The journey between identifying a potential therapeutic compound and Food and Drug Administration approval of a new drug can take well over a decade and cost upward of a billion dollars. A research team at the CUNY Graduate Center has created an artificial intelligence model that could significantly improve the accuracy and reduce the time and cost of the drug development process.

Described in a newly published paper in Nature Machine Intelligence, the new model, called CODE-AE, can screen novel drug compounds to accurately predict efficacy in humans. In tests, it was also able to theoretically identify personalized drugs for over 9,000 patients that could better treat their conditions. Researchers expect the technique to significantly accelerate drug discovery and precision medicine.

Accurate and robust prediction of patient-specific responses to a new chemical compound is critical to discover safe and effective therapeutics and select an existing drug for a specific patient. However, it is unethical and infeasible to do early efficacy testing of a drug in humans directly. Cell or tissue models are often used as a surrogate of the human body to evaluate the therapeutic effect of a drug molecule. Unfortunately, the drug effect in a disease model often does not correlate with the drug efficacy and toxicity in human patients. This knowledge gap is a major factor in the high costs and low productivity rates of drug discovery.

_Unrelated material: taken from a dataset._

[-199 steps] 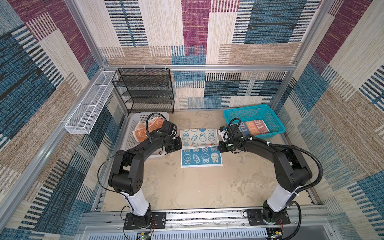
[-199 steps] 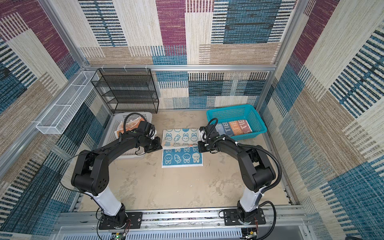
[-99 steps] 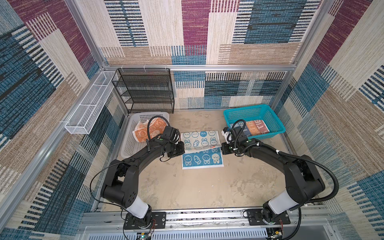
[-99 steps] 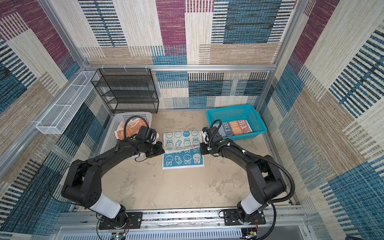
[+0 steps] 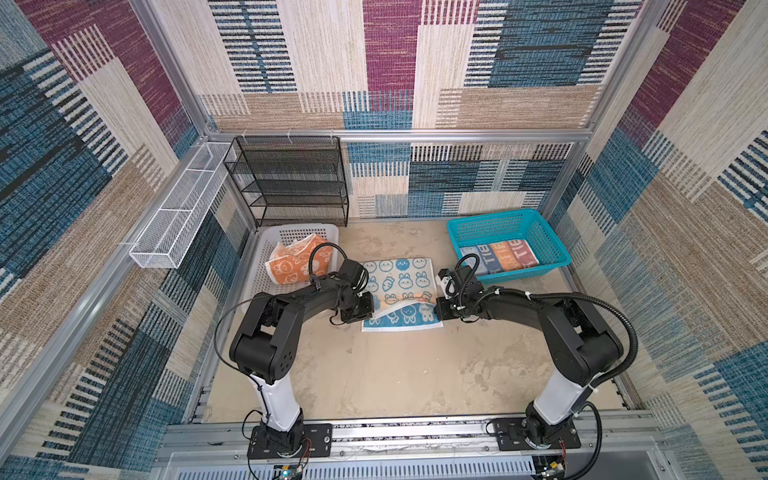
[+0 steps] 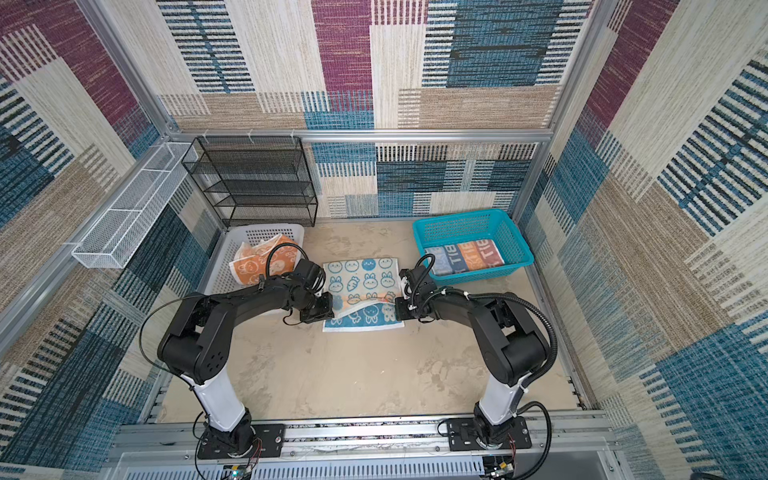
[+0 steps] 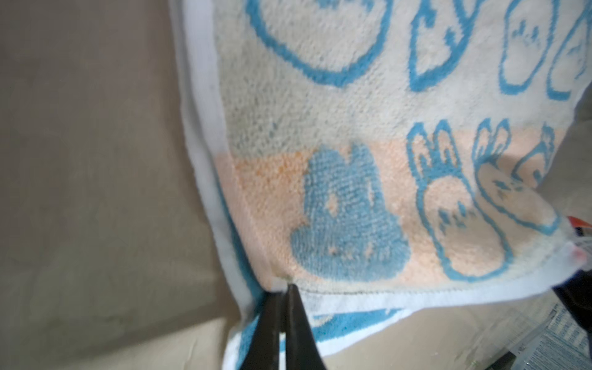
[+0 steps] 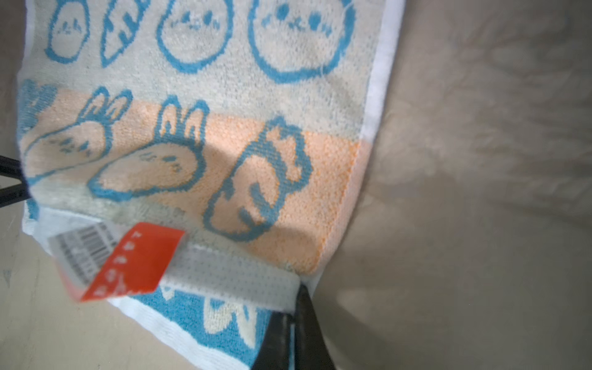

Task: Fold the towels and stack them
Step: 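Fold the held edge over the towel away from the robot with both grippers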

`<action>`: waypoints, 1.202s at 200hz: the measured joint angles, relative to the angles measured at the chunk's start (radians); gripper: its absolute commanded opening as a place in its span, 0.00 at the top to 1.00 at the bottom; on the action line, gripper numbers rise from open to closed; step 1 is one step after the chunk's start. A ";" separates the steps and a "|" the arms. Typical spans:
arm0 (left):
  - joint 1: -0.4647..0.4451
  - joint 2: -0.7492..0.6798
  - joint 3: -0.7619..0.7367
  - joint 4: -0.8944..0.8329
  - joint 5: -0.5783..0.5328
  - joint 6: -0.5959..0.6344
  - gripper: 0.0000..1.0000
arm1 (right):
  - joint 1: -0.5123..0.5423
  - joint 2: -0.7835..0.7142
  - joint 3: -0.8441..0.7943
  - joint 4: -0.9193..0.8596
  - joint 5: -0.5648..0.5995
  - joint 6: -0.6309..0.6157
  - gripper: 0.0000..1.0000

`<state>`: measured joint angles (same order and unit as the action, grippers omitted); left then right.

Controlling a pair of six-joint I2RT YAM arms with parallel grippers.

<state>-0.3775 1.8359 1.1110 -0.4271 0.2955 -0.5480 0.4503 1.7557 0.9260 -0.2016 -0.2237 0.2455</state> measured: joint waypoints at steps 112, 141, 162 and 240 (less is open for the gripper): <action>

“Our new machine learning model can address the translational challenge from disease models to humans,” said Lei Xie, a professor of computer science, biology and biochemistry at the CUNY Graduate Center and Hunter College and the paper’s senior author. “CODE-AE uses biology-inspired design and takes advantage of several recent advances in machine learning. For example, one of its components uses similar techniques in Deepfake image generation.”

The new model can provide a workaround to the problem of having sufficient patient data to train a generalized machine learning model, said You Wu, a CUNY Graduate Center Ph.D. student and co-author of the paper. “Although many methods have been developed to utilize cell-line screens for predicting clinical responses, their performances are unreliable due to data incongruity and discrepancies,” Wu said. “CODE-AE can extract intrinsic biological signals masked by noise and confounding factors and effectively alleviated the data-discrepancy problem.”

As a result, CODE-AE significantly improves accuracy and robustness over state-of-the-art methods in predicting patient-specific drug responses purely from cell-line compound screens.

The research team’s next challenge in advancing the technology’s use in drug discovery is developing a way for CODE-AE to reliably predict the effect of a new drug’s concentration and metabolization in human bodies. The researchers also noted that the AI model could potentially be tweaked to accurately predict human side effects to drugs.